L’imagination, qui se peint tous les objets d’après ses désirs ou ses craintes, se peint aussi les hommes d’après leurs actions. L’enfant qui tremble au récit d’un vieux conte ne croit pas qu’un voleur puisse avoir figure humaine ; il le voit l’œil louche, le teint hâve, et la bouche de travers. La femme devant qui l’on raconte un trait sublime d’amour en voit toujours le héros beau comme un ange ; nous parle-t-on d’un grand homme, nous le parons aussitôt du profil le plus noble ; et l’expérience a beau détruire ce prestige, il renait en dépit du raisonnement ; c’est pourquoi, l’esprit encore terrifié des événements de cette malheureuse époque, je ne croyais pas que ce qu’on appelait un révolutionnaire pût ressembler à un autre homme, et j’avoue que je cherchai vainement sur la physionomie de ces rois du jour l’air féroce dont mon imagination avait si gratuitement animé leurs visages : celui du maître de la maison était remarquable par sa douceur : il rappelait mieux ses mots touchants adressés à M. de Sombreuil, que l’ordre qui les suivit, et rien dans ses manières ne s’opposait au désir qu’on éprouvait d’oublier la plupart de ses actions politiques en faveur de celle que l’amour lui avait inspirée pour le salut de la France.
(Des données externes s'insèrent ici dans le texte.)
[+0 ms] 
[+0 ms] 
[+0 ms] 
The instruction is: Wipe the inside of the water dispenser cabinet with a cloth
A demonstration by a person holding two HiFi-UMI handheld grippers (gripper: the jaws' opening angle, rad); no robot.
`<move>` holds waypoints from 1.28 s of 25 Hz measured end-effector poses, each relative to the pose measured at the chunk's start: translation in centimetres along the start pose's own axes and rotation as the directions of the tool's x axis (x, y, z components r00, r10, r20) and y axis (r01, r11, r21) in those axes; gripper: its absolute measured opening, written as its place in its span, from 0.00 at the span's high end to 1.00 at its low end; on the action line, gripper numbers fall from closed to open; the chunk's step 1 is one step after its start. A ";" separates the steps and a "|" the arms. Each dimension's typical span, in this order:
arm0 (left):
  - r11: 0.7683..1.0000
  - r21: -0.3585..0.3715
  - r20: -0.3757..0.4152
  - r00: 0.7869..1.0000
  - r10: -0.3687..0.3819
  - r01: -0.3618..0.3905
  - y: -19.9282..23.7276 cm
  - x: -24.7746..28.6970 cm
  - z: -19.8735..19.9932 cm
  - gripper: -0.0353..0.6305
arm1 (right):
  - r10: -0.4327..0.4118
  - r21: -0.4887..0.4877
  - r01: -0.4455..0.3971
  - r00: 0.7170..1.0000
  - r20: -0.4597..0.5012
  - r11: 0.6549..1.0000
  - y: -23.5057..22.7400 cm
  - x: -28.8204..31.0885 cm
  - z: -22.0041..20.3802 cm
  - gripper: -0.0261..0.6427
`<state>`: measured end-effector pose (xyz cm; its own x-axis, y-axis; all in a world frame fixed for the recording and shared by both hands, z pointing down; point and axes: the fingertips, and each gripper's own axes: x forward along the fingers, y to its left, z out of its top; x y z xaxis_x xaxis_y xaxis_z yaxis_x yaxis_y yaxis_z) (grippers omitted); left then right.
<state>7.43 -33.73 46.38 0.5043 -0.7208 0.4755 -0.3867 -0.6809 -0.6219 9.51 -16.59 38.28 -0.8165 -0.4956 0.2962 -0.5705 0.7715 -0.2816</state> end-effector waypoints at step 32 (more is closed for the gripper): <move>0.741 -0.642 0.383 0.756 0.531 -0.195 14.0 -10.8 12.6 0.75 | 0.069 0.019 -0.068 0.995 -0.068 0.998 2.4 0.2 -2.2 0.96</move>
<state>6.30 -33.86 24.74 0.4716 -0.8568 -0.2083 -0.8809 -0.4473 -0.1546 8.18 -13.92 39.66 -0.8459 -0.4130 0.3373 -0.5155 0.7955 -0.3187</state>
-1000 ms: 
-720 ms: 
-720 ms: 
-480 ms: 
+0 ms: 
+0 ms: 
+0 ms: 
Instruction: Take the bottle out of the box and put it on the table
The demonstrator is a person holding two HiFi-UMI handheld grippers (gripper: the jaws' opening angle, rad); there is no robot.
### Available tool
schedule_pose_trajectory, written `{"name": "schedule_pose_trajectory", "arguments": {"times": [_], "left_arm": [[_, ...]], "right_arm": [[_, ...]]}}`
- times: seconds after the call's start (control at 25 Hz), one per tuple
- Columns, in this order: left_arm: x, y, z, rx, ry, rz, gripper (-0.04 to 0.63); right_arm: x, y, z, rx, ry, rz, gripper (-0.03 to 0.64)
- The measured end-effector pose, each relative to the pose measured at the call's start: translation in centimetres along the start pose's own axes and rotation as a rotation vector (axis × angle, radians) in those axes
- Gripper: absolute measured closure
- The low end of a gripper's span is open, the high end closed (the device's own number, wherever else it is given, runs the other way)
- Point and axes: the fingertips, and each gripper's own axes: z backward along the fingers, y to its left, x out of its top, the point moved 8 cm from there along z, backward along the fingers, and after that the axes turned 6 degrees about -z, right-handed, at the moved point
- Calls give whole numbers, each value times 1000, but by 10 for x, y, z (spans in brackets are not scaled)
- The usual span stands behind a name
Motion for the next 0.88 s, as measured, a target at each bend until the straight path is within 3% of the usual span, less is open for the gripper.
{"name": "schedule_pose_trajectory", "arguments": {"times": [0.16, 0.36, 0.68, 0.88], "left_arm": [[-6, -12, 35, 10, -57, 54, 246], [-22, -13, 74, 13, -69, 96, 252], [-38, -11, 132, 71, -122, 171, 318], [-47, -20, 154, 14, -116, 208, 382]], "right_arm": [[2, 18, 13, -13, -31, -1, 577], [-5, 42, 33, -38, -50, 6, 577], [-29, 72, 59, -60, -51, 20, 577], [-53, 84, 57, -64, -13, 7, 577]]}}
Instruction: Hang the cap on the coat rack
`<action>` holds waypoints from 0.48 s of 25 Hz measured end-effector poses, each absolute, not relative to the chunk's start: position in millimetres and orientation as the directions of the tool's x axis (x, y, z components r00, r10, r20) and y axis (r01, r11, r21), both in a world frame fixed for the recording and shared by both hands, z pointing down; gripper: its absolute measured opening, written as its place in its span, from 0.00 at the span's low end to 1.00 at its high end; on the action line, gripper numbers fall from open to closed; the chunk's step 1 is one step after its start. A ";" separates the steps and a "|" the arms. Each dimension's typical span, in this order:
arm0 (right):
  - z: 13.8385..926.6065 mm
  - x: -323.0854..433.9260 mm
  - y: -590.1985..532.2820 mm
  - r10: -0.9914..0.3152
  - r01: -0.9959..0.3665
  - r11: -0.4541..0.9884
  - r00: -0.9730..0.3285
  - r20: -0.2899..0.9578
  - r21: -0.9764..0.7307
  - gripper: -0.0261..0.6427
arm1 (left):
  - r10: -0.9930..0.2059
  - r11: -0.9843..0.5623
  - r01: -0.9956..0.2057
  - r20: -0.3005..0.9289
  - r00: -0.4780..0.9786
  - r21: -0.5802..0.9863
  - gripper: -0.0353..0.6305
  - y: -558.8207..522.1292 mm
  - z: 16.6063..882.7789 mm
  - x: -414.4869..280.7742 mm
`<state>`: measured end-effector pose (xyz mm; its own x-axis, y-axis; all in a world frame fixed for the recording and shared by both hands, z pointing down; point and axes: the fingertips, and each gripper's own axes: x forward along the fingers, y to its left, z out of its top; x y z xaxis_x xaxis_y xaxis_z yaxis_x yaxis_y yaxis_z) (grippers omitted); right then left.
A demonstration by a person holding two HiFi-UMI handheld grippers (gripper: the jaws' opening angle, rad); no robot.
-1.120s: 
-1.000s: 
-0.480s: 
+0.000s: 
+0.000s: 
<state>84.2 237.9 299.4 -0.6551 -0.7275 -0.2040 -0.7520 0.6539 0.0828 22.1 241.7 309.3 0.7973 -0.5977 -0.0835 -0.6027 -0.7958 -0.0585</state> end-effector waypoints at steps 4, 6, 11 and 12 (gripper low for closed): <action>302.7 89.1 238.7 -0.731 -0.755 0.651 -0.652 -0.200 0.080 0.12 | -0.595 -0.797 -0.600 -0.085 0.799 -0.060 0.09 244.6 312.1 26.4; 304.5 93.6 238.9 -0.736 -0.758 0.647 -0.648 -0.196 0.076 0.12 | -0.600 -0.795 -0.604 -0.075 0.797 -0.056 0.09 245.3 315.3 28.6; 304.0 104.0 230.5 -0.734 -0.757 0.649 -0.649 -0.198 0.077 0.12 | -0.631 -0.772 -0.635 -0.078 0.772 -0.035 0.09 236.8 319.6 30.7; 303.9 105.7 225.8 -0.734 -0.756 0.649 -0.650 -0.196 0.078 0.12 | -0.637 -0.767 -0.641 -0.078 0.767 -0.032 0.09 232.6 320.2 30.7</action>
En pensant au rôle qu’il venait de jouer, à la puissance qui avait mis un moment à sa disposition l’héritage de tant de victimes, je m’attendais à le voir installé dans un de ces palais que la persécution ou la peur avait fait déserter ; mais cette supposition ne se trouva pas plus juste que les autres ; et je débutai, dans le cours des surprises qui m’attendaient ce jour-là, par m’étonner de nous voir reçus par la belle madame T*** dans une petite maison plutôt de campagne que de ville, où le moindre agioteur aurait dédaigné de loger. Il est vrai que cette chaumière, si simple en apparence, offrait à l’intérieur une copie exacte du boudoir d’Aspasie ; mais l’élégance et le goût avaient eu plus de part à ses ornements que le luxe, dont le retour ne se faisait encore apercevoir que dans les salons du Luxembourg ou dans ceux des fournisseurs.

C’est dans ce réduit champêtre, qui semblait aux yeux l’asile de quelque philosophe austère, ou la cabane des bergers d’alentour, que nous trouvâmes ces personnages différemment célèbres qui devaient composer la réunion la plus étrange que j’aie vue de ma vie.

Ce spectacle amusant ne commença pour moi qu’au moment du dîner ; et malheureusement pour mon lecteur, il sera souvent exposé au retour de ce même moyen de voir et d’apprendre ce qui intéressait alors ; mais il sait bien que je n’ai pas le choix des occasions, et j’espère que la variété des tableaux lui fera supporter la monotonie du cadre.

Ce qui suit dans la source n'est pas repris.